▶ TRY IT
Show every line of the records below that contains the word "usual".

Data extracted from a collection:
____________________

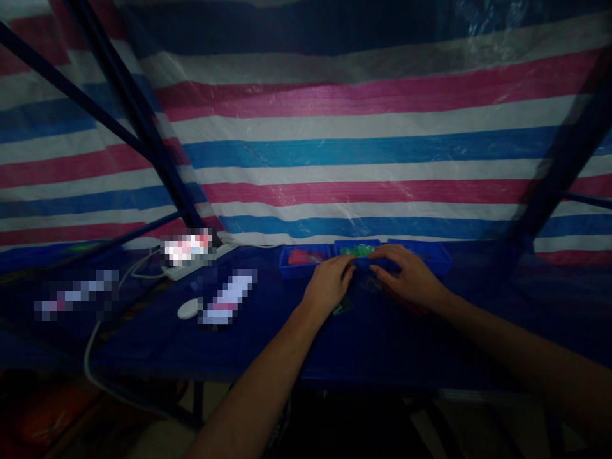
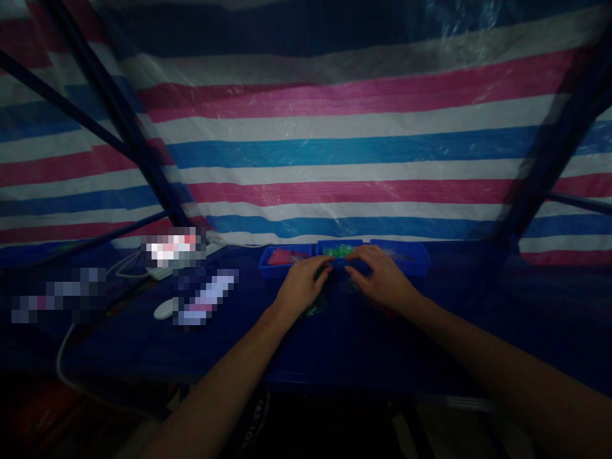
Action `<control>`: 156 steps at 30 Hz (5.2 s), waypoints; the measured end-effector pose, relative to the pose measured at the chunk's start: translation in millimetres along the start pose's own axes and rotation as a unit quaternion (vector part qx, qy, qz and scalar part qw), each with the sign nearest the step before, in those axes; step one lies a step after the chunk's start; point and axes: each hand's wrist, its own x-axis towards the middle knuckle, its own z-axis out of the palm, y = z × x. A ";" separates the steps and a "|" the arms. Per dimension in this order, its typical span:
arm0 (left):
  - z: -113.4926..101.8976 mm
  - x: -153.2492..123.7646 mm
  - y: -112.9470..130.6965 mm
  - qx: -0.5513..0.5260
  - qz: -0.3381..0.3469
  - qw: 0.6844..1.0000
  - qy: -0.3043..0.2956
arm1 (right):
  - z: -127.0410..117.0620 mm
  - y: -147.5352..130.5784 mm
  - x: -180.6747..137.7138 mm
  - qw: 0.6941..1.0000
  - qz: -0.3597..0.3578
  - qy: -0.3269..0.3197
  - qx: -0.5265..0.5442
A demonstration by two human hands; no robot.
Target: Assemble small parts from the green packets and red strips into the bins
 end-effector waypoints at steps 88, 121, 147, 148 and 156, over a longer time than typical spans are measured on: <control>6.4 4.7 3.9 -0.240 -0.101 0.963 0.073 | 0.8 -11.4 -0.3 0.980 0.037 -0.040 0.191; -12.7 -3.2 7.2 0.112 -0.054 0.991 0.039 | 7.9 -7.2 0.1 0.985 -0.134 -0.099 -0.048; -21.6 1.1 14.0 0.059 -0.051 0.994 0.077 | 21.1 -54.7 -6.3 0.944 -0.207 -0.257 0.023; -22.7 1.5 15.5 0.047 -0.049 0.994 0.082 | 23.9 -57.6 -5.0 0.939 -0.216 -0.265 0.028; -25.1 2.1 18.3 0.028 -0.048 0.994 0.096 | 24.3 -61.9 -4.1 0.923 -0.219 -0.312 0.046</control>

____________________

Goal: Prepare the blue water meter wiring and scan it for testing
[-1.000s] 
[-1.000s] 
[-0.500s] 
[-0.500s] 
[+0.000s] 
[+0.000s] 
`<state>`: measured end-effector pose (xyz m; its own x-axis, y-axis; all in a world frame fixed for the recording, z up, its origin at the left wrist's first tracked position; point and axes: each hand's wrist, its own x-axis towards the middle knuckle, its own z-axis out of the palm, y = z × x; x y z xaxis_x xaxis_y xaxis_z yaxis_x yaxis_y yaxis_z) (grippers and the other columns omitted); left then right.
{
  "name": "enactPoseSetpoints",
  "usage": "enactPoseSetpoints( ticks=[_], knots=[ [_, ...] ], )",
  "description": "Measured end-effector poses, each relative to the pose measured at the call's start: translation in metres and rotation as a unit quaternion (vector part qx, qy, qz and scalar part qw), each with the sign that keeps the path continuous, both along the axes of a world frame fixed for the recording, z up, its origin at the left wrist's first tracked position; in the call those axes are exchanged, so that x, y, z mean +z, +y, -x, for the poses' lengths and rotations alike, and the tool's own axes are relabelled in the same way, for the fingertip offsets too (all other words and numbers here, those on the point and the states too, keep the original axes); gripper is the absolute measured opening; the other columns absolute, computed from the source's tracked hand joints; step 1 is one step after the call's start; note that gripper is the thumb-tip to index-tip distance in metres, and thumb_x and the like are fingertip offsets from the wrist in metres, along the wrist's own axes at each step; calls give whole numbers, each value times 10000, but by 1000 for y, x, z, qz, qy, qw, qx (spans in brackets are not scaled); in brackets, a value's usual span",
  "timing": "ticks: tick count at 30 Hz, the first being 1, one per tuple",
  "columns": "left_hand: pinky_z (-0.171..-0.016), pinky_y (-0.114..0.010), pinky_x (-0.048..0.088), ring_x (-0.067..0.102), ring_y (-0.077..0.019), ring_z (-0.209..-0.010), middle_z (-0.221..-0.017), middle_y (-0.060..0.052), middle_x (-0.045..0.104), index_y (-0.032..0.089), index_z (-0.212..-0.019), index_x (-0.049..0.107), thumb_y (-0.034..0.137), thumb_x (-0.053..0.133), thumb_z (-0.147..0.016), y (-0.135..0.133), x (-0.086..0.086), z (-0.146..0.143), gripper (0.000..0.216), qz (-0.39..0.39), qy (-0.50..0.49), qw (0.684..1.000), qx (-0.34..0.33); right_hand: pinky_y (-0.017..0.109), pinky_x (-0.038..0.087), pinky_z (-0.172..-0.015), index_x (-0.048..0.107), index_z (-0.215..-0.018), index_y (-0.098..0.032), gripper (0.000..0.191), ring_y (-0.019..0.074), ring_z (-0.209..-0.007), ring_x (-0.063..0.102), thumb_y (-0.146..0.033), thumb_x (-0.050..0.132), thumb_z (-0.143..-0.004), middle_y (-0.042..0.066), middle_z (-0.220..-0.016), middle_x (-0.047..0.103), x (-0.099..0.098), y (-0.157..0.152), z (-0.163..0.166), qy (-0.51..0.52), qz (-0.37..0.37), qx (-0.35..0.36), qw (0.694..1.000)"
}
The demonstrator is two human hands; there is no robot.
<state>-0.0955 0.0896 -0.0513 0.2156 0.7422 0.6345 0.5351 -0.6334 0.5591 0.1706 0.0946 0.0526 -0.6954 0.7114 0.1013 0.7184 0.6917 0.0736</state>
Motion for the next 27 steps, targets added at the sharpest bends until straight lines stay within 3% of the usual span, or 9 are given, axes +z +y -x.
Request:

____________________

▶ WRITTEN RESPONSE
  "description": "Measured end-effector poses, each relative to the pose measured at the call's start: translation in metres and rotation as a unit quaternion (vector part qx, qy, qz and scalar part qw), each with the sign that keeps the path continuous, both along the axes of a world frame fixed for the recording, z up, its origin at the left wrist's first tracked position; in the call those axes are exchanged, so that x, y, z mean +z, +y, -x, for the poses' lengths and rotations alike, and the tool's own axes are relabelled in the same way, for the fingertip offsets too (all other words and numbers here, those on the point and the states too, keep the original axes); gripper is the absolute measured opening; the other columns absolute, computed from the source's tracked hand joints; step 1 is one step after the call's start; note that gripper is the thumb-tip to index-tip distance in metres, and thumb_x and the like are fingertip offsets from the wrist in metres, along the wrist's own axes at each step; calls give whole numbers, each value times 10000, but by 1000 for y, x, z, qz, qy, qw, qx (spans in brackets are not scaled); in brackets, a value's usual span",
Motion for the next 27 steps, targets added at the sharpest bends until straight lines stay within 3% of the usual span, or 9 are given, axes +z +y -x.

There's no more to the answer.